We believe that our existing supplies of tucatinib, along with our contract manufacturing relationships with our existing contract manufacturers, will be sufficient to supply tucatinib for HER2CLIMB and other clinical trials of tucatinib and to supply initial commercial quantities of tucatinib for commercial sale. As our business expands, we expect that our manufacturing, distribution and related operational requirements will increase correspondingly, and we may need to retain additional contractors to ensure adequate supplies of our products. Each third-party contractor undergoes a formal qualification process by our subject matter experts before services by that contractor commence, and each contractor is audited periodically thereafter as required by cGMP.

Competition

The pharmaceutical and biotechnology industries are intensely competitive, and any product candidate developed by us will compete with existing drugs and therapies. There are many pharmaceutical companies, biotechnology companies, public and private universities, government agencies and research organizations that compete with us in developing various approaches to cancer therapy. Many of these organizations have substantially greater financial, technical, manufacturing and marketing resources than we have. Several of them have developed or are developing therapies that could be used for treatment of the same diseases that we are targeting. In addition, many of these competitors have significant commercial infrastructures that we do not currently have. Our ability to compete successfully will depend largely on our ability to:

• design and develop products that are superior to other products in the market and under development;

• attract and retain qualified scientific, product development, manufacturing and commercial personnel;

• obtain patent and/or other proprietary protection for our product candidates and technologies;

• obtain required regulatory approvals;

• successfully collaborate with pharmaceutical companies in the design, development and commercialization of new products;

• compete on, among other things, product efficacy and safety profile, time to market, price, and the types of and convenience of treatment procedures; and

• identify, secure the rights to and develop products and exploit these products commercially before others are able to develop competitive products.

Our ability to compete may be affected by government policies relating to the pricing and reimbursement of proprietary drug products and the policies of insurers and other third-party payors encouraging the use of generic products, all of which may make branded products less attractive to buyers from a cost perspective.

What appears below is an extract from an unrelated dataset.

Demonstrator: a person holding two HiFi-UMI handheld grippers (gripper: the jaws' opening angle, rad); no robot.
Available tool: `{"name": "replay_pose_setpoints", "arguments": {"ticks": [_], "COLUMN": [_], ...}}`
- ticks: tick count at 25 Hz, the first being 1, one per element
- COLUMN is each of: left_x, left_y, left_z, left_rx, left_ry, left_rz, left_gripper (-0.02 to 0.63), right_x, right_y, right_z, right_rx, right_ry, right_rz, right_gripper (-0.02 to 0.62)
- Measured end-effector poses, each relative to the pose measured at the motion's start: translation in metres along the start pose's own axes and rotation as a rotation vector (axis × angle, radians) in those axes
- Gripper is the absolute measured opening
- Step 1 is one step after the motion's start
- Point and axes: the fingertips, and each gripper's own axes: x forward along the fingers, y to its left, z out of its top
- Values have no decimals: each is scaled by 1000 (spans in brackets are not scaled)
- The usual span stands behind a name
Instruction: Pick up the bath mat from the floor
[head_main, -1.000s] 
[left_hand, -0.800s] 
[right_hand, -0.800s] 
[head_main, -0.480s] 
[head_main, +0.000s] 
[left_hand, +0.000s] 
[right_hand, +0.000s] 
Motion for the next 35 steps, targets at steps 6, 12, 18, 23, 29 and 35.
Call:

Tucatinib. Tucatinib is an inhibitor of the receptor tyrosine kinase HER2, also known as ErbB2. Multiple marketed products target HER2, including the antibodies trastuzumab (Herceptin^®) and pertuzumab (Perjeta^®) and the antibody toxin conjugate ado-trastuzumab emtansine (Kadcyla^®), all from Roche/Genentech. In addition, lapatinib (Tykerb^®), from GlaxoSmithKline, is a dual HER1/HER2 oral kinase inhibitor for the treatment of metastatic breast cancer and neratinib (Nerlynx^®), from Puma Biotechnology, is a EGFR/HER2/HER4 inhibitor indicated for extended adjuvant use that is also being studied for use in metastatic breast cancer.

Employees

As of December 31, 2017, we had 71 employees. A number of our management and professional employees have had prior experience with other pharmaceutical or medical products companies.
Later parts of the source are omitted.